What the task requires
Filter the data for lines with the word "Examine" and copy those lines.

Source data
BEGIN

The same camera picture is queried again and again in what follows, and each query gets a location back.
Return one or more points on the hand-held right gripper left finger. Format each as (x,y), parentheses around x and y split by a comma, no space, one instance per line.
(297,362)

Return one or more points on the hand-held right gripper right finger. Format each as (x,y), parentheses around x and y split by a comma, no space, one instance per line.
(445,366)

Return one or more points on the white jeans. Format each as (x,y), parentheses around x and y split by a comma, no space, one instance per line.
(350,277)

END
BEGIN

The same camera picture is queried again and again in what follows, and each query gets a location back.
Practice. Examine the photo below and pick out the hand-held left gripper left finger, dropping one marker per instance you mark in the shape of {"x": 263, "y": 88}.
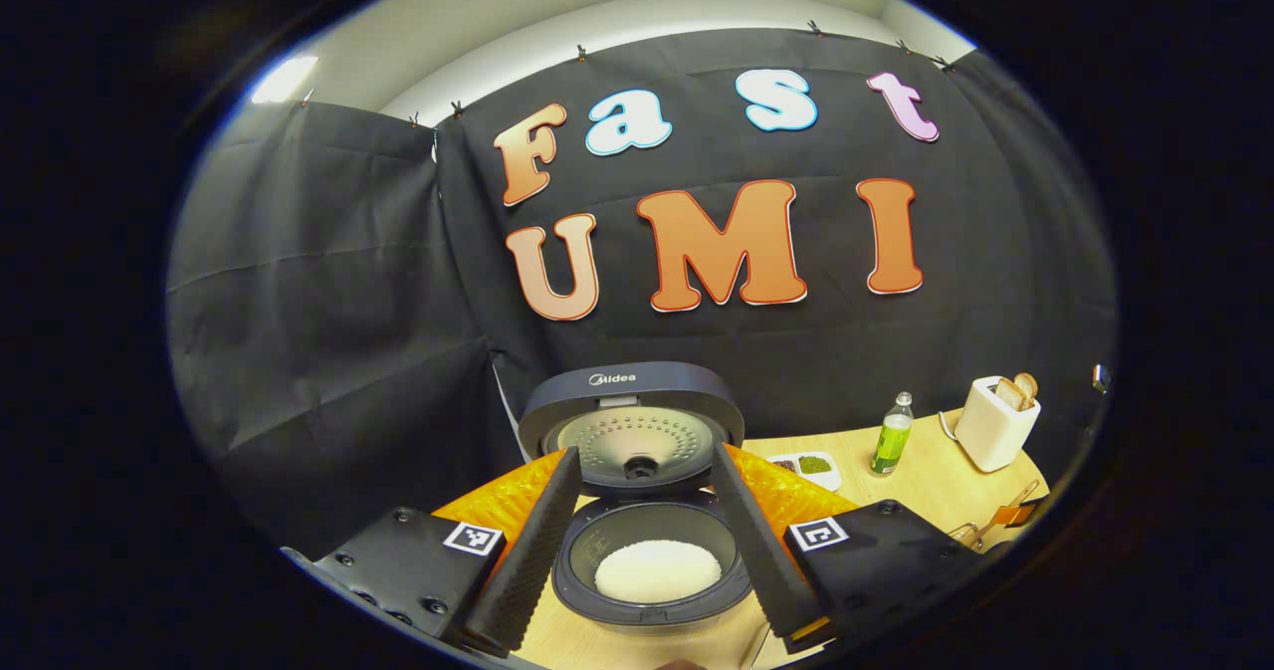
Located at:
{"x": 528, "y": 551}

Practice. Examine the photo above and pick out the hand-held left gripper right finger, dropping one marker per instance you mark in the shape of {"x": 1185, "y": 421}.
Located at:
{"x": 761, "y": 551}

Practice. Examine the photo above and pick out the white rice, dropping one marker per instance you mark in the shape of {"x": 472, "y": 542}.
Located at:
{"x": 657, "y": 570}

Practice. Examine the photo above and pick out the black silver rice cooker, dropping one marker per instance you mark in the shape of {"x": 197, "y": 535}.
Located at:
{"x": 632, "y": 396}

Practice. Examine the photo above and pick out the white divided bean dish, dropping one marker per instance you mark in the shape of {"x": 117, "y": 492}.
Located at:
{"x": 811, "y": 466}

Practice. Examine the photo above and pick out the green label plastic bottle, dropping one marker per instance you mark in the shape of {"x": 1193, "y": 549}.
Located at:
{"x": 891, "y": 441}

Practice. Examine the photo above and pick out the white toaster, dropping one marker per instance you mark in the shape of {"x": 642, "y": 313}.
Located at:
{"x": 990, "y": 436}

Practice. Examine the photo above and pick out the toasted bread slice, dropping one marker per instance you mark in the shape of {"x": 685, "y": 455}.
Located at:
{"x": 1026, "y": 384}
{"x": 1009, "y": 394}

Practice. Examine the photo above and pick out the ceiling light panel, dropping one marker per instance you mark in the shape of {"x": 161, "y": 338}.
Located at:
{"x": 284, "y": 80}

END
BEGIN

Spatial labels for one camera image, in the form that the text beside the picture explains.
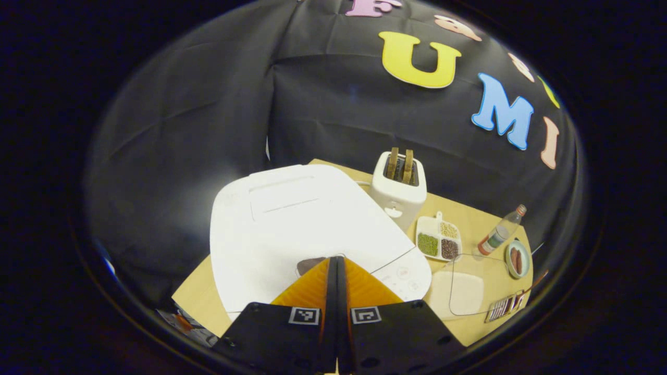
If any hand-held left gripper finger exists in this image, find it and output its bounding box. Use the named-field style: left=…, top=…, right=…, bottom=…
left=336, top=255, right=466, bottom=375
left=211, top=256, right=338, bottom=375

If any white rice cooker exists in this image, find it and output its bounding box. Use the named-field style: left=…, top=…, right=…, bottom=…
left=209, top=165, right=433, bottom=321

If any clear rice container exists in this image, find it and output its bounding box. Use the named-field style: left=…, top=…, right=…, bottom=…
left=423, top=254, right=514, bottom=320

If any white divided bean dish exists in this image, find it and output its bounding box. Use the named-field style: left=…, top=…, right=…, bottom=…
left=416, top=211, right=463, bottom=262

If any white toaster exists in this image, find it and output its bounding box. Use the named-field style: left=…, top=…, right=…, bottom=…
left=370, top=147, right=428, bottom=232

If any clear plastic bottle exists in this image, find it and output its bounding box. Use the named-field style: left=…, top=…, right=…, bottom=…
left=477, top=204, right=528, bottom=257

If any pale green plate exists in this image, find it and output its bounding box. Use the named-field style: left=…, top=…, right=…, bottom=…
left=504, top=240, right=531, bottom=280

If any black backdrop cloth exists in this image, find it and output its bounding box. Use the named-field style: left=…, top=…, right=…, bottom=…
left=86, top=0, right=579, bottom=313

END

Task solution
Practice. Examine the photo below and pick out the hand-held left gripper left finger, dropping one marker per instance you mark in the shape of {"x": 263, "y": 88}.
Practice. Examine the photo above and pick out the hand-held left gripper right finger, dropping one marker per instance you mark in the shape of {"x": 1185, "y": 421}.
Practice. Examine the photo above and pick out the white rice, dropping one marker per instance you mark in the shape of {"x": 472, "y": 542}.
Practice. Examine the photo above and pick out the black silver rice cooker, dropping one marker per instance you mark in the shape of {"x": 197, "y": 535}.
Practice. Examine the photo above and pick out the white divided bean dish, dropping one marker per instance you mark in the shape of {"x": 117, "y": 492}.
Practice. Examine the photo above and pick out the green label plastic bottle, dropping one marker per instance you mark in the shape of {"x": 1193, "y": 549}.
Practice. Examine the photo above and pick out the white toaster, dropping one marker per instance you mark in the shape of {"x": 642, "y": 313}.
Practice. Examine the photo above and pick out the toasted bread slice, dropping one marker per instance you mark in the shape of {"x": 685, "y": 455}.
Practice. Examine the photo above and pick out the ceiling light panel, dropping one marker per instance you mark in the shape of {"x": 161, "y": 338}.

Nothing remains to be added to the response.